Fifty year wait for the loo

Auckland’s first Council-funded toilet was built for men on Queen Street wharf in 1863. However, the first Council-funded women’s facilities did not open until 1915 - after women’s groups and the district health officer had spent many years agitating for them. Prior to the Wyndham Street loos opening, women relied on toilets at the public library, railway station, ferry company and stores – who lavishly advertised these sought-after conveniences. The Strand Café offered “beautifully fitted ladies’ lavatories”, and Smith and Caughey “cordially invited” ladies “to make free use of our up-to-date writing and retiring rooms and lavatories.”

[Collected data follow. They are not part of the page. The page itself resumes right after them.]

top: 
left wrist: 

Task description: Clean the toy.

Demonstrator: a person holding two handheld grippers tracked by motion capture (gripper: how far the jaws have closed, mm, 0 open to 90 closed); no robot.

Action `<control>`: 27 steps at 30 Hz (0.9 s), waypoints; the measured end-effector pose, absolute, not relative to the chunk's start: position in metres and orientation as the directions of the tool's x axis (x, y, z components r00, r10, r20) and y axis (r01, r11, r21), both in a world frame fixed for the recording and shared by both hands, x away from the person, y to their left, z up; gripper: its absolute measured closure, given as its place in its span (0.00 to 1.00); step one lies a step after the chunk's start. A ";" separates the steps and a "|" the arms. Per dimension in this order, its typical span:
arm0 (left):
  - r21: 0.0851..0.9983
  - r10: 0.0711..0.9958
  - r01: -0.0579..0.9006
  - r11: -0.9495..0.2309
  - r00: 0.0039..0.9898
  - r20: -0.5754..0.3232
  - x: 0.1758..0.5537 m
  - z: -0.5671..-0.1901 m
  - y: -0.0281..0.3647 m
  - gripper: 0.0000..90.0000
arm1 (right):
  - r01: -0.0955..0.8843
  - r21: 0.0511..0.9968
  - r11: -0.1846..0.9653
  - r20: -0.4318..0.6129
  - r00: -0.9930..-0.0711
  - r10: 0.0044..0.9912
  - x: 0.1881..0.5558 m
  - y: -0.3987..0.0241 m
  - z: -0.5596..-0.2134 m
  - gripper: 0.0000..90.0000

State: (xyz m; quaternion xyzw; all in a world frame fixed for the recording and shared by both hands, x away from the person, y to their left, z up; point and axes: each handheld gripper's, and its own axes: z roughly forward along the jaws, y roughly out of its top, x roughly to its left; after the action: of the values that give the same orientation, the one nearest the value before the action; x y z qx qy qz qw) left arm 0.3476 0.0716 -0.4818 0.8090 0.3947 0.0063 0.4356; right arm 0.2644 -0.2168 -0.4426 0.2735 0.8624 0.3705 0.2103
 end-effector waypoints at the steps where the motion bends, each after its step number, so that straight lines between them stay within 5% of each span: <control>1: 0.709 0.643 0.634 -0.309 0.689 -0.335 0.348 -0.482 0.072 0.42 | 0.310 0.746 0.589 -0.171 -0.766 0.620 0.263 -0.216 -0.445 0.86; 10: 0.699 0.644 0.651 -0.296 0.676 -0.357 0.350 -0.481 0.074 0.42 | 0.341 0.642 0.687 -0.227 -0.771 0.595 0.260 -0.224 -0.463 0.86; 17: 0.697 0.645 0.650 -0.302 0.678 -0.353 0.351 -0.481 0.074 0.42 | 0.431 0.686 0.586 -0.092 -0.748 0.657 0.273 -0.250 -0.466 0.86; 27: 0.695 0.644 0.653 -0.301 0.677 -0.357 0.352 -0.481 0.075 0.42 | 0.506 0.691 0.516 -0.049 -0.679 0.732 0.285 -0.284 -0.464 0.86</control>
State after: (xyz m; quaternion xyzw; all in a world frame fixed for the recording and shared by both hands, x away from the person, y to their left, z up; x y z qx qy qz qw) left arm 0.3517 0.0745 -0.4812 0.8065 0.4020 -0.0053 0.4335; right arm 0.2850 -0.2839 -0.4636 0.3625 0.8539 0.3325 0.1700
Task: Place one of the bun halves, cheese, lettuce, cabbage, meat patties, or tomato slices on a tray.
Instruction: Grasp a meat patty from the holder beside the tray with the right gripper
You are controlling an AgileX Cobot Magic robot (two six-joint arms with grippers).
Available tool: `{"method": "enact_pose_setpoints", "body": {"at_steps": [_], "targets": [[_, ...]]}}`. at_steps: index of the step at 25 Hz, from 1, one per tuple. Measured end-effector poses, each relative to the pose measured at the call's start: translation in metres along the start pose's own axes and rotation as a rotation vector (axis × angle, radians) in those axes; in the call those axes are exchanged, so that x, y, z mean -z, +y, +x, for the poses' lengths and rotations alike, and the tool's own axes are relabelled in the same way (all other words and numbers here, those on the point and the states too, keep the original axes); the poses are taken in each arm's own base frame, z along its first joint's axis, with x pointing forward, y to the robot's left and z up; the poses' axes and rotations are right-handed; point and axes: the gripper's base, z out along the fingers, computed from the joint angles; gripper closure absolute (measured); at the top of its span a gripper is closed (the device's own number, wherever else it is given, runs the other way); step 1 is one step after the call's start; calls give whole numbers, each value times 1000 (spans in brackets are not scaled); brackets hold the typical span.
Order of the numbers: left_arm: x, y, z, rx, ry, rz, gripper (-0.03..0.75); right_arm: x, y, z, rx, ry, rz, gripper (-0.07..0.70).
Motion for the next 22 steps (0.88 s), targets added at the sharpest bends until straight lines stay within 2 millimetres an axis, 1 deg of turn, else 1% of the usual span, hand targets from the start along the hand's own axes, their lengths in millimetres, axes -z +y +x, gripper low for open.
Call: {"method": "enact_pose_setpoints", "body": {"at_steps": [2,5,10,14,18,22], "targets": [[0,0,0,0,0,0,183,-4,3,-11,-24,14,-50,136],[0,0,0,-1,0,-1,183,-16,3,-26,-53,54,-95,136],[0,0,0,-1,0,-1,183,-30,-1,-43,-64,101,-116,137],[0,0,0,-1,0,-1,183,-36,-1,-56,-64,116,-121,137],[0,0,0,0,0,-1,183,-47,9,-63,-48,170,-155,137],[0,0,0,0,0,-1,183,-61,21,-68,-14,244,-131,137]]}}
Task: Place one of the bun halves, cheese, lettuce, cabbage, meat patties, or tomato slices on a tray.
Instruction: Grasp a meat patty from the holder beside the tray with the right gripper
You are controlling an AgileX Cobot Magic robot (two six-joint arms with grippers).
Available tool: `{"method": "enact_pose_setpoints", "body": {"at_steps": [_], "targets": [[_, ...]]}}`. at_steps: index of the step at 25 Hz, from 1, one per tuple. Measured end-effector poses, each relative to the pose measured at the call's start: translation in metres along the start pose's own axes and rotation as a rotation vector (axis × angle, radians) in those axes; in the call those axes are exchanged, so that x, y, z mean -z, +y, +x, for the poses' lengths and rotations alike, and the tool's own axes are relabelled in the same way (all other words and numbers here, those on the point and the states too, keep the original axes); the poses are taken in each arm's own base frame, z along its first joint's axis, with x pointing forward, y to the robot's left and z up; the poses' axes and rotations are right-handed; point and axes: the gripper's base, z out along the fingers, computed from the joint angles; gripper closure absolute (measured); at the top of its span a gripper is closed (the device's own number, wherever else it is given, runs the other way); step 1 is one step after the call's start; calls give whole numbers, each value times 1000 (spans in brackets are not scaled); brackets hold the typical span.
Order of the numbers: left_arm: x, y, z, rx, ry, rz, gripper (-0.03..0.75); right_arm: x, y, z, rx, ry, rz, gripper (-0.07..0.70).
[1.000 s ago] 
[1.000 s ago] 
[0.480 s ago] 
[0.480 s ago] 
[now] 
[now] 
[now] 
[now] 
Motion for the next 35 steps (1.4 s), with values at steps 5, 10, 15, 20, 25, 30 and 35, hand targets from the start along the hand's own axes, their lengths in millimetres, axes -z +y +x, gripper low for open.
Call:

Council refused to include women’s restrooms in the new town hall – although it provided full men’s facilities. It wasn’t until 1937 that the Wellesley Street East women’s loos were built – partly in response to the lack of women’s toilets in the town hall since it opened in 1911. Council also failed to provide mothers’ restrooms when planning the Civic Square, suggesting that “this was not a public need, but an agitation by a small section of the community.”


To refute this claim, a 1924 meeting in support of women’s restrooms was attended by ministers and clergy of all denominations and representatives of over twenty societies including St John Ambulance, Girl Guides Association and the Women’s National Reserve. The Civic League’s Alice Basten listed nearly 20 towns in New Zealand who already had mothers’ rest room. Mrs Ballantyne of the International League said “It was disgraceful that mothers had to go down side streets to attend to their children,” and Mr T. Bloodworth noted “If father had to push the pram… there would be rest rooms in every street.”


Finally, in 1927, a mothers’ restroom opened in the reserve on the corner of Symonds Street and Karangahape Road. It included a sitting room, changing rooms, pram room and lavatories. However, although public restrooms were free for men, women had to pay a penny to use the lavatory, and tuppence to use a wash-hand basin and towel.